Pınar'ı nasıl öldürdüğünü bağ evindeki keşifte anlattı
Muğla’nın Menteşe ilçesinde öldürüldükten sonra cesedi varilde yakılan ve üzerine beton dökülen Pınar Gültekin cinayetindeki detayların ortaya çıkması için yargılamayı yapan mahkeme heyetince, bağ evinde gerçekleştirilen keşif, 2 saat sürdü. Keşfe, 'yardım ve yataklık' ile suçlanan kardeşi Mertcan Avcı ile birlikte tutuklu bulundukları cezaevinden getirilen katil zanlısı Cemal Metin Avcı, Pınar'ı nasıl öldürdüğünü cinayette kullandığı varil ve palet ile göstererek anlattı.

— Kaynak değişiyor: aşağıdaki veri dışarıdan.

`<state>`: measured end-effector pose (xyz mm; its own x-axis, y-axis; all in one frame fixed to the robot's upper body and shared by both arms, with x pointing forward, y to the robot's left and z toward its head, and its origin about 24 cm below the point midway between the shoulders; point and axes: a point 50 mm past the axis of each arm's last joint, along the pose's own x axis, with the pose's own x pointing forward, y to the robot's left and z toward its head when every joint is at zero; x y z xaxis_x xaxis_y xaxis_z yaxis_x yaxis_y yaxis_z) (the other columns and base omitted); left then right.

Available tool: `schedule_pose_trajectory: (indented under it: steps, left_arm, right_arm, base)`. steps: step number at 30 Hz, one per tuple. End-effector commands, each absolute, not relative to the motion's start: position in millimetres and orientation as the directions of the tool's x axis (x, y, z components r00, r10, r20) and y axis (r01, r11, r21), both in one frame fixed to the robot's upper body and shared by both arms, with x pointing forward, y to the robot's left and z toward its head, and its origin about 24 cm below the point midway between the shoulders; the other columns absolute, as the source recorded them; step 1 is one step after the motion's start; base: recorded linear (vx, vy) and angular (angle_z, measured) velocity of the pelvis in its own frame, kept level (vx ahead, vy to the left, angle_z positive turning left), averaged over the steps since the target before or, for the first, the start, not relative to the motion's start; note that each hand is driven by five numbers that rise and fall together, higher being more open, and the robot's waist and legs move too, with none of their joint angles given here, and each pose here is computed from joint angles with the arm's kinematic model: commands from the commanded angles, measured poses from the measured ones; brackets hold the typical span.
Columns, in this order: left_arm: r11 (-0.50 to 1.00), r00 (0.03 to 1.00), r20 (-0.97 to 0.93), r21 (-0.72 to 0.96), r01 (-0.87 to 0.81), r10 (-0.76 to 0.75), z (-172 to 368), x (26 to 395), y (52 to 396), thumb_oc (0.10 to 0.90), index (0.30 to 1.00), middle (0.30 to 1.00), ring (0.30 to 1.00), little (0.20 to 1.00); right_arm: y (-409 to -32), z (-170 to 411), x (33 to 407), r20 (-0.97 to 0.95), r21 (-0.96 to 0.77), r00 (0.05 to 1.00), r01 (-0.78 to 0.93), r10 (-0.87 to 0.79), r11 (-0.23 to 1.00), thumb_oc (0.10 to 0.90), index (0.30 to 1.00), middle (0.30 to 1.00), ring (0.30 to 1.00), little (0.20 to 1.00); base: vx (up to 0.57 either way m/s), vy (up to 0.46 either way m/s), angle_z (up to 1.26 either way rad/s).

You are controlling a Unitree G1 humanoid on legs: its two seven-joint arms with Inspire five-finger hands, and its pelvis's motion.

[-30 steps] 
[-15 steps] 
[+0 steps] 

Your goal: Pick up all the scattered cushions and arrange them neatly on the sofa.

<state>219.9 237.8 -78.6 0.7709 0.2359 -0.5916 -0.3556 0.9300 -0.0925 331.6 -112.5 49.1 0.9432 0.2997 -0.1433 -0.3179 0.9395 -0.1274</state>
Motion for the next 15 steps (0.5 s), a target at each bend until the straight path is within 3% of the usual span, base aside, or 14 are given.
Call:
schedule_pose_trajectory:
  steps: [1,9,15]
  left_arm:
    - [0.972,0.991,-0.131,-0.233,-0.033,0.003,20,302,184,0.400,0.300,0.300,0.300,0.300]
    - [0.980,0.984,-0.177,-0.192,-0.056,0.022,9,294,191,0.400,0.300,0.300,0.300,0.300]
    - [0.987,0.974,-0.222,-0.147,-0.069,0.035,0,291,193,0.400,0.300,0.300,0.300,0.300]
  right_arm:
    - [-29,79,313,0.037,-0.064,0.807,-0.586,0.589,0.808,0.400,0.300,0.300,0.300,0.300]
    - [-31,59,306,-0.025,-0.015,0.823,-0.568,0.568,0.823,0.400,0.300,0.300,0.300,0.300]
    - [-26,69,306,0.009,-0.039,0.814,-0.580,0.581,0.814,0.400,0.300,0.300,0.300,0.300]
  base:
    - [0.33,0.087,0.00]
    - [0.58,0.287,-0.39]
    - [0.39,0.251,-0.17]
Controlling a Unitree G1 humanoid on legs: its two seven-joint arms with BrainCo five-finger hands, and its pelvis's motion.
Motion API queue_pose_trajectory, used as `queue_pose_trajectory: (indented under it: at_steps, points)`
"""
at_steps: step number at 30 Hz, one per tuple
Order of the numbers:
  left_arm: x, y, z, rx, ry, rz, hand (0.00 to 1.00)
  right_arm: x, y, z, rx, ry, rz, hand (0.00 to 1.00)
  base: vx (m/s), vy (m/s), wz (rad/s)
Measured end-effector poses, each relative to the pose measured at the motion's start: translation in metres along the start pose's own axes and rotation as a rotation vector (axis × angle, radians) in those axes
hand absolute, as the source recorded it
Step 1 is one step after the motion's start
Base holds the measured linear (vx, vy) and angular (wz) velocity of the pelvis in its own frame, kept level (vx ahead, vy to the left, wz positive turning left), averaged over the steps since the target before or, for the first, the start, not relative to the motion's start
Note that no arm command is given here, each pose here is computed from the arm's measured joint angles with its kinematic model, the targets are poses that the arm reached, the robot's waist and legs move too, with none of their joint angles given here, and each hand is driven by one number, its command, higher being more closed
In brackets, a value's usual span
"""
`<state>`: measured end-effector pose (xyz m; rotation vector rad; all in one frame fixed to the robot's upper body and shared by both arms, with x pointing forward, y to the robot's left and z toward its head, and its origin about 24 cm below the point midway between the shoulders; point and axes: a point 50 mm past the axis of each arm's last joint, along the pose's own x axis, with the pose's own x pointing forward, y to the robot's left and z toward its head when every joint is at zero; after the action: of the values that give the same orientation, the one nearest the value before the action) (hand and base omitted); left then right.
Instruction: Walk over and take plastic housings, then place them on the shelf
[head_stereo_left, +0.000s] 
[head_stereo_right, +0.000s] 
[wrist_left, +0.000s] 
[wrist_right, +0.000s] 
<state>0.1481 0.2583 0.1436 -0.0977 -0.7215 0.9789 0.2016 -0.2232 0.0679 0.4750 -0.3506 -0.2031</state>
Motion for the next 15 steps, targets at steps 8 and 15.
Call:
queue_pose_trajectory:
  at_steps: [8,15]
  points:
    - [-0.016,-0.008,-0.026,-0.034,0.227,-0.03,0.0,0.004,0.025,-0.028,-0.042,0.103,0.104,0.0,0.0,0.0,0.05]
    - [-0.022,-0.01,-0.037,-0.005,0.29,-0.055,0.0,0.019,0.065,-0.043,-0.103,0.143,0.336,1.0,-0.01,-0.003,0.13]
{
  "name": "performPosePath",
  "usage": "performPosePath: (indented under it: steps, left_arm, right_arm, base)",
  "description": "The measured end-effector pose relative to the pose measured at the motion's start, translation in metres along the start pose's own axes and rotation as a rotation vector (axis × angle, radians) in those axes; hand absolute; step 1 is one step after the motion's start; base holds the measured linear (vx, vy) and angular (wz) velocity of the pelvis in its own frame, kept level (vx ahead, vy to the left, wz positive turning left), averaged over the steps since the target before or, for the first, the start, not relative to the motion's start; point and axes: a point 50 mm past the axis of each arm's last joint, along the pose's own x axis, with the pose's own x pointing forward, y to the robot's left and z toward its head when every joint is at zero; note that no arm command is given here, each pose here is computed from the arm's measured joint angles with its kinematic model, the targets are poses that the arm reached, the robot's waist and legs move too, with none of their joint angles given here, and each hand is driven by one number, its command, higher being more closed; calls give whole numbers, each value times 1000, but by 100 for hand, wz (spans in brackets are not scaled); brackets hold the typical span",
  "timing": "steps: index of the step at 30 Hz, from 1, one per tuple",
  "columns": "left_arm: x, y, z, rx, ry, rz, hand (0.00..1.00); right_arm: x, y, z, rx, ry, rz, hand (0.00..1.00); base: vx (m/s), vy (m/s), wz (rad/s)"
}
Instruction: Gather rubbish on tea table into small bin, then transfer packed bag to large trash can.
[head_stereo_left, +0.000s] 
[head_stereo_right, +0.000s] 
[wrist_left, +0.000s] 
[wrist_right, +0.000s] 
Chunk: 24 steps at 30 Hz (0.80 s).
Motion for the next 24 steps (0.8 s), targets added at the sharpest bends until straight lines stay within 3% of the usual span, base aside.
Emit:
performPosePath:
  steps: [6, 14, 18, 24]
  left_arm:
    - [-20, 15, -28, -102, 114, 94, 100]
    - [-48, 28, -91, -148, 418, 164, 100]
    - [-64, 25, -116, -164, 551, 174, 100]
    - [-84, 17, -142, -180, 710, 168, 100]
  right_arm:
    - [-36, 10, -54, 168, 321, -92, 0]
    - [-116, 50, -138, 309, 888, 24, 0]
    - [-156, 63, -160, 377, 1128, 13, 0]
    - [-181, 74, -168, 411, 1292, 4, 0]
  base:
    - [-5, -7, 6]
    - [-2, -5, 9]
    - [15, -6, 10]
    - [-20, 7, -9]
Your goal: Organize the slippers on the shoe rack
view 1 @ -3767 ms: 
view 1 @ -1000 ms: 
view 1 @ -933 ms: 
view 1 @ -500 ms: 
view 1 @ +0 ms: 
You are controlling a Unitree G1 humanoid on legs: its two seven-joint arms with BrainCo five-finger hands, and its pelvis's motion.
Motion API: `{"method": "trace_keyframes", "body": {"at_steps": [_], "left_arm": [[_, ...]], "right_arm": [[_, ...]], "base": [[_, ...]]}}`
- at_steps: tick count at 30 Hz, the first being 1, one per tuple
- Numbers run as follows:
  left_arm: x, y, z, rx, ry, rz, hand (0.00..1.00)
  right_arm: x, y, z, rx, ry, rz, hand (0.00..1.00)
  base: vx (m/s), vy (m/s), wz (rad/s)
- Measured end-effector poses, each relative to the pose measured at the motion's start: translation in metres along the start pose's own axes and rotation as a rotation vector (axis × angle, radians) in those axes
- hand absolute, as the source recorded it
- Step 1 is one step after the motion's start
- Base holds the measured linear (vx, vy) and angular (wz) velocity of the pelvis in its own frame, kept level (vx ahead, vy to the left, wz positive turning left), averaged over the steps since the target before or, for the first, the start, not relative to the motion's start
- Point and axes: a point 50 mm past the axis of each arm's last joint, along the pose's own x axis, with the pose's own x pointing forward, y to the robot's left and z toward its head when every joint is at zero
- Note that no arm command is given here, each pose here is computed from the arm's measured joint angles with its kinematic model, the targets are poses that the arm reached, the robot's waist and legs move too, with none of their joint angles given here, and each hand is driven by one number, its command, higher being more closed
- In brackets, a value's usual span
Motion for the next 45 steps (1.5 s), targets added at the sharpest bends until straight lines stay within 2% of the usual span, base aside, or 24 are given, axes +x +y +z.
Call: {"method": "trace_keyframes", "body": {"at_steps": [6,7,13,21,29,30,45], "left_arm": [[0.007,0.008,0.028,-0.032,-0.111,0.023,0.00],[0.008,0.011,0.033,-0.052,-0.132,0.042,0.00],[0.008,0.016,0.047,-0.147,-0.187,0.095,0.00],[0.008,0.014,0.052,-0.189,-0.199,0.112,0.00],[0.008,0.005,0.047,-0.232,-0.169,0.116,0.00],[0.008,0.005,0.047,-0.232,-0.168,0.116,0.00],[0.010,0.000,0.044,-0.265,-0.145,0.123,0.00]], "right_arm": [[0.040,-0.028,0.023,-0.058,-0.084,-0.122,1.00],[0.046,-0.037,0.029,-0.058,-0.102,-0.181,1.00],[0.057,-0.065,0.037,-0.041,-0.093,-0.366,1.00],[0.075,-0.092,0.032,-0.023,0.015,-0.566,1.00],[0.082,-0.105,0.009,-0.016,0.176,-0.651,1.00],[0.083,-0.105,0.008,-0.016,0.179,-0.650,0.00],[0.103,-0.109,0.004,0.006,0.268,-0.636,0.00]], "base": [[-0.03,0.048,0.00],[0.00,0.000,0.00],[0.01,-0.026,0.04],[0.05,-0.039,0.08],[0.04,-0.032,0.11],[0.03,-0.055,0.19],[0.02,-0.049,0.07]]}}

Muğla Sıtkı Koçman Üniversitesi İktisadi ve İdari Bilimler Fakültesi İktisat Bölümü öğrencisi Pınar Gültekin, 16 Temmuz günü kayboldu. Ailesinin başvurusu üzerine jandarma ve polis ekipleri, arama çalışması başlattı. Yapılan çalışmalar sırasında gözaltına alınan genç kızın eski sevgilisi Cemal Metin Avcı, Pınar'ı çıkan kavgada boğarak öldürdüğünü, cesedini bağ evindeki varile koyup yaktığını, üzerine de beton döktüğünü itiraf etti. Avcı'nın gösterdiği yerde bulunan varilde, Pınar'ın kısmen yanmış cesedine ulaşıldı. Pınar, memleketi Bitlis'in Hizan ilçesinde toprağa verildi. Adliyeye sevk edilen Cemal Metin Avcı, çıkarıldığı mahkemece 'canavarca hisle ve eziyet çektirerek adam öldürmek' suçundan tutuklandı. Muğla Jandarma Komutanlığı ve Akyaka Jandarma Karakol Komutanlığı ekipleri, yaklaşık 3 ay süren çalışma sonunda, HTS kayıtlarından, tutuklu şüpheli Avcı'nın kardeşi Mertcan Avcı'nın telefon sinyallerinden, ağabeyiyle aynı zamanda bağ evinde olduğunu tespit etti. Gözaltına alınan Mertcan Avcı da sevk edildiği adliyede çıkarıldığı mahkemece tutuklandı.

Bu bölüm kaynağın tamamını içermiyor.